【vol.6】 万引伝説について:2013年5月28日

【第1期 万引チョコレイトの活動】
【第1期メンバー探し編 vol.5】 オレはと言えば の続き。


1stソノシート:万引伝説について(万引伝説は)たしか、結成から半年チョットくらいの時に、勢いだけで作った作品集である。

バンドを始めたばかりなら最初はデモテープで・・・というのが、当時としては順当な流れだったと思うが、オレ達はいきなりソノシートを作ることにした。いま考えると暴挙としか言いようがない。

しかも、周りにはレコードを出しているような知り合いは居なかったので、どうやって作ったら良いかはわからなかった。

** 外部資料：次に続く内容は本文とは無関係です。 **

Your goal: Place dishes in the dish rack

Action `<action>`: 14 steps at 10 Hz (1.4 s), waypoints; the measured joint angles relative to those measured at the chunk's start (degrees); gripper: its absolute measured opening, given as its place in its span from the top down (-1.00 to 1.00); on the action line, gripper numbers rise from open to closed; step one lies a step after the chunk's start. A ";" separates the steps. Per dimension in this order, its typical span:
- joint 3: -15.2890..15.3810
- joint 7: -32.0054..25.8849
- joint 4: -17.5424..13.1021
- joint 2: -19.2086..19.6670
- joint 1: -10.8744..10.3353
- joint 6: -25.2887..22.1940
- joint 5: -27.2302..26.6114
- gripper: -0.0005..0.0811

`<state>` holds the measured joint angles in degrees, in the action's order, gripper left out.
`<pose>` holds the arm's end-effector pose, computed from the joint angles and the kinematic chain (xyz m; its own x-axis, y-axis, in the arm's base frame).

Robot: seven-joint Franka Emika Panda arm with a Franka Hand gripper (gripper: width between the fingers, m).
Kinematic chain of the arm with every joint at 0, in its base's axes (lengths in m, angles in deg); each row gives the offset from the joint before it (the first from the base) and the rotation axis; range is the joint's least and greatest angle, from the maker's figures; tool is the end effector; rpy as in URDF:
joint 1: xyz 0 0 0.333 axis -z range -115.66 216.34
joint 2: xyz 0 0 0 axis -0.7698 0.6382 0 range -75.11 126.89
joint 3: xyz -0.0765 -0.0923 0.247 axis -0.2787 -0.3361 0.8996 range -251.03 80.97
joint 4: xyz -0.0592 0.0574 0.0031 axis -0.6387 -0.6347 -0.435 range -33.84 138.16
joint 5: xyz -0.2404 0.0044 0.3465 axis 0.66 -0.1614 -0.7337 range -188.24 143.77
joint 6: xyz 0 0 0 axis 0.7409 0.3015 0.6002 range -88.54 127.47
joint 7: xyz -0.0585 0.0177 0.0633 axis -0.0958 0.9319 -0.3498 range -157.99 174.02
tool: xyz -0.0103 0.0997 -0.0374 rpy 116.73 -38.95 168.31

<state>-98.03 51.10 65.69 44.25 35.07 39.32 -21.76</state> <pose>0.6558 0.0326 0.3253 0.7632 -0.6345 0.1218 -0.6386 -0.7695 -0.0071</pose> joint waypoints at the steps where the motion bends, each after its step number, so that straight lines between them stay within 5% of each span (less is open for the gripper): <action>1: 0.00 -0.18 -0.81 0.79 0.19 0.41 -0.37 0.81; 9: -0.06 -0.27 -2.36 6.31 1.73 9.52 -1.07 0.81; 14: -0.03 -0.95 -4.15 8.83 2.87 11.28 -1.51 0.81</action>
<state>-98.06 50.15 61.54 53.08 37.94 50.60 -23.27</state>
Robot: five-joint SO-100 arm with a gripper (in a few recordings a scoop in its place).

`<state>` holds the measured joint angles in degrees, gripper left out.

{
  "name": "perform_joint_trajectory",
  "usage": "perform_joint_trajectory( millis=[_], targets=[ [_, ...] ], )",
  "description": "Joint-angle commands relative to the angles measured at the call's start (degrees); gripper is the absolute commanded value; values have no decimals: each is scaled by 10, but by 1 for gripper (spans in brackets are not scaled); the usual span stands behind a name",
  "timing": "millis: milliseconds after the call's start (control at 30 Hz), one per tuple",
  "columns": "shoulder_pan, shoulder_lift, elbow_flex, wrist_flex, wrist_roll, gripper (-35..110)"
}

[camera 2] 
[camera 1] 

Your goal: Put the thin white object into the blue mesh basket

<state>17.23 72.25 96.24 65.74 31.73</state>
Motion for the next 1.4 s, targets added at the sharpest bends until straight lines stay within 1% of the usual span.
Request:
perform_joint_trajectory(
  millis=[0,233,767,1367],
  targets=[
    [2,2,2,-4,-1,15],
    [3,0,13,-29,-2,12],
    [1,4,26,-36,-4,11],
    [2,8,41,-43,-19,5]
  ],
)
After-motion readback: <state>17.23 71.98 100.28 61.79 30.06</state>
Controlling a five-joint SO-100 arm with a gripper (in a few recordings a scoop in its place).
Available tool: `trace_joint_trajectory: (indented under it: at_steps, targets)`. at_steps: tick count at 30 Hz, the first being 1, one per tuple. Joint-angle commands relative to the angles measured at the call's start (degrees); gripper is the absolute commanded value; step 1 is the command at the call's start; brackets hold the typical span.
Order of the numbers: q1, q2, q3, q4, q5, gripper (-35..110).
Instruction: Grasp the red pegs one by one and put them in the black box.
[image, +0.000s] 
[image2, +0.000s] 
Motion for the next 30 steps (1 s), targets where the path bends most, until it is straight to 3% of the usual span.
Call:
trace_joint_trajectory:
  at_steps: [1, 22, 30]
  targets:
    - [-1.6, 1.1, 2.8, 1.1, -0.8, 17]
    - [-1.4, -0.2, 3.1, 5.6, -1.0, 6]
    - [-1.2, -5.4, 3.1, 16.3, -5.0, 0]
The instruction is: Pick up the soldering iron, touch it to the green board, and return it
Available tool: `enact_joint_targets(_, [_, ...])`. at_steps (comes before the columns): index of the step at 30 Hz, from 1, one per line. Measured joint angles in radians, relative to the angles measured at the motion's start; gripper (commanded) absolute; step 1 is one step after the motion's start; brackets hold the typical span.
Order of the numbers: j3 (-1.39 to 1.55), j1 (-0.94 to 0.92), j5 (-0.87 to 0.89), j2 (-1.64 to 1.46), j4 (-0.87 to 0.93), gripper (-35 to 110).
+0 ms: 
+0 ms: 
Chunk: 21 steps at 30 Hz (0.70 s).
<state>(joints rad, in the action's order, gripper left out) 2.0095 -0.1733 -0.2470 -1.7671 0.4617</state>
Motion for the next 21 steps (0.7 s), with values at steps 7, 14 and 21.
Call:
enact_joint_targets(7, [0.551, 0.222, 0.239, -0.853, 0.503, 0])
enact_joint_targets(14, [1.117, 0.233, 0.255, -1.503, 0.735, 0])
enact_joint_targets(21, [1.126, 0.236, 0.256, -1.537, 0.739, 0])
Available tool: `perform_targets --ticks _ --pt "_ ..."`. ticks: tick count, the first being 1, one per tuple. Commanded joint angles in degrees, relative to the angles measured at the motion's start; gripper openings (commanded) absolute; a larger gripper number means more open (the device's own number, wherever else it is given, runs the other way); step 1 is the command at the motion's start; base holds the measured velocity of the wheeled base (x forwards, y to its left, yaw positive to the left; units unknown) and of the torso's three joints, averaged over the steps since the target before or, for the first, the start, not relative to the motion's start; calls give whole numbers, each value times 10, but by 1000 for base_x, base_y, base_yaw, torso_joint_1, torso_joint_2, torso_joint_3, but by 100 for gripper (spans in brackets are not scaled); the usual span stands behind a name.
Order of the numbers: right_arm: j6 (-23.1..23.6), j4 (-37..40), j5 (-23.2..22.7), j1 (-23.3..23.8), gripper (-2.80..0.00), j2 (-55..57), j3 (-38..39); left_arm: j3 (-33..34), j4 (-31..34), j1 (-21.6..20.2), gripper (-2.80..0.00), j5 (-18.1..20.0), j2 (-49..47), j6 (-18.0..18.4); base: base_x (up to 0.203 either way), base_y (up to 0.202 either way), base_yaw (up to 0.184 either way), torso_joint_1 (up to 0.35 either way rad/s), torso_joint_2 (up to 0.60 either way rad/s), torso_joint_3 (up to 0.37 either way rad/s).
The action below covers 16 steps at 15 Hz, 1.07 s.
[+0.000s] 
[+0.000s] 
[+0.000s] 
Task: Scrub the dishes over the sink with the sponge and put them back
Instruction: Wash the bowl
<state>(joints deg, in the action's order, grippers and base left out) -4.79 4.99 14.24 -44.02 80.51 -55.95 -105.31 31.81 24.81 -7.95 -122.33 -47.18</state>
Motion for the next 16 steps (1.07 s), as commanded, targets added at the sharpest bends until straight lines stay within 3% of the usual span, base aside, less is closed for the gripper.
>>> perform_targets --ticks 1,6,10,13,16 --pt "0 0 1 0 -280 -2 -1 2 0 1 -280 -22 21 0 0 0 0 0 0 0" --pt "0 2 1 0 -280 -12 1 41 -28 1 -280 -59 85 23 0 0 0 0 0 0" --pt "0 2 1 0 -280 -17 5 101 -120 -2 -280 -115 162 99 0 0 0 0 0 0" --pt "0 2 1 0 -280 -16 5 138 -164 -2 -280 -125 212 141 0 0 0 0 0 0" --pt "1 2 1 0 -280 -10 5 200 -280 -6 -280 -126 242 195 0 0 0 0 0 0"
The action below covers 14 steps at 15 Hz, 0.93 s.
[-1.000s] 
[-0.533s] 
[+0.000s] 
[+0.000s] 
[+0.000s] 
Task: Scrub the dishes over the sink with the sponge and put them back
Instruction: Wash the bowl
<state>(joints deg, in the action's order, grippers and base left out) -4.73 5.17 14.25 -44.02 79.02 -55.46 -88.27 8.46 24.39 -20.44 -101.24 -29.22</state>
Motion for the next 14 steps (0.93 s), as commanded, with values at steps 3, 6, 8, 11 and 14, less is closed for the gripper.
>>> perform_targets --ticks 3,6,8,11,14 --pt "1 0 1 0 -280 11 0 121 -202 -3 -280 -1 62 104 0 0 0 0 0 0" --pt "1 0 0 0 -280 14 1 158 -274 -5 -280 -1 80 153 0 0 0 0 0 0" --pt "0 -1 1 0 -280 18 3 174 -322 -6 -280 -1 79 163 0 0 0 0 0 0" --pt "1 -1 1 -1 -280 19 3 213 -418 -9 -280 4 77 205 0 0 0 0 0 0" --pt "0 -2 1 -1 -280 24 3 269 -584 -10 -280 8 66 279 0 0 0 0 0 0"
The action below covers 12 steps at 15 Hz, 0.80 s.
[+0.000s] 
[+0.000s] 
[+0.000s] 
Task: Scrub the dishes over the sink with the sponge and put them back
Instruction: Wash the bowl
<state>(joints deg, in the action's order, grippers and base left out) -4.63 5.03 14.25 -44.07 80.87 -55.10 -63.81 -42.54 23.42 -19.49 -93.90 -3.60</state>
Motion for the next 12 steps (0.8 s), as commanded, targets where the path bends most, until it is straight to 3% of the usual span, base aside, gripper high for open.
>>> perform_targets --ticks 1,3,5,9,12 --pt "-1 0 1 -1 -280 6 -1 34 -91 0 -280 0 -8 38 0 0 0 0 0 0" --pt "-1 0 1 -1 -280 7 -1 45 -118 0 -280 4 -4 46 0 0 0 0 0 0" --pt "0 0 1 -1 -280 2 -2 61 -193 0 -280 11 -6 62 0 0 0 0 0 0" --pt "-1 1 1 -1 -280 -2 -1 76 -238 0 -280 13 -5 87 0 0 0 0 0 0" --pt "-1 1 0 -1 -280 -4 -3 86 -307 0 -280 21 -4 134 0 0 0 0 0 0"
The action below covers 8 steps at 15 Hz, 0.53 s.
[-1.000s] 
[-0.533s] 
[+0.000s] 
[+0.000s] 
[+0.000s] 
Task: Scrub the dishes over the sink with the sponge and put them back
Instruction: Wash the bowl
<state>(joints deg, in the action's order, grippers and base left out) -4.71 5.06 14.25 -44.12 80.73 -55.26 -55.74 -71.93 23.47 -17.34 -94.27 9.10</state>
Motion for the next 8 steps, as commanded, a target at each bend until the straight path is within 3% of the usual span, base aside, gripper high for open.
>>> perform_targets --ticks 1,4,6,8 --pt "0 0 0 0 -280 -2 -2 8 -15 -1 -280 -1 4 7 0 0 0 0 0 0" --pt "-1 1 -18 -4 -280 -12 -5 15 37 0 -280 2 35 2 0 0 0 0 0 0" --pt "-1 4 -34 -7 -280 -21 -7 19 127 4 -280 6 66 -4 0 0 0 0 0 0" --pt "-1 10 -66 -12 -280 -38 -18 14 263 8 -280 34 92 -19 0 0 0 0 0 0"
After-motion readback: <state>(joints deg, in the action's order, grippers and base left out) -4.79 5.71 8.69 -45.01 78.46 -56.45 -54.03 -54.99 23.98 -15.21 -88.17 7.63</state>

とにかくオレは手当たり次第に電話をかけまくり、ソノシートをプレスしてくれる業者を突き止めた。

そして、ジャケットの絵を自分で描き、コンビニの10円コピー機で500枚コピーした。

そんな手作り感覚溢れるシロモノを、今度はインディーズ系のレコードショップに置いてもらうというのも、どうしたら良いかはサッパリわからなかった。

とりあえず、わかる範囲で、そうしたショップの電話番号を調べ上げ、片っ端から電話をした。ただ、オレは知らない人と電話で喋るのは苦手だ。

心の中では『こんなドコの馬の骨ともわからないバンドのソノシートなんて置いてくれるのだろうか?』という不安が渦巻いていた。

特に高円寺のBOYに電話した時は緊張した。電話に出た人の第一声『BOYです』のイントネーションが完全に都会人の発音だったからだ!!

オレは完全に怖じ気づき、緊張のあまり、必要以上にナマってしまい、田舎者マルダシだったと思う。

と、まぁレコーディングよりも、それ以外の部分での記憶が鮮烈に残っている万引伝説だが、価格設定には密かにコダワリがあった。

その頃のオレは、ハードコアバンドたるもの、
レコードを売るなら赤字になった方がカッコイイ!!

・・・という、よくわからない価値観に支配されていた。

とにかく、必ず赤字にしてみせる・・・という思いで、トンプー脇の路上にメンバーを招集し、価格決定会議を開いた。そして赤字になることがいかに大切か・・・ということをメンバーに懇々と説いた。

万が一、たくさん売れてしまった場合でも大丈夫なように価格は500円に決定。
これならショップ売りの場合、1枚売れる度に140円の大赤字になる計算だ。

という具合に、たくさん売れてしまった場合のことも想定して万全を期したオレ達だが、そんな心配しなくても万引伝説はたくさん売れ残り、十分に大赤字になってくれた。

メタリカみたいな音でやるハードコアバンドというコンセプトで始めた万引チョコレイトだったが、結果として、まったくそのようにはなっていない・・・という作品に仕上がったのはご愛敬だ。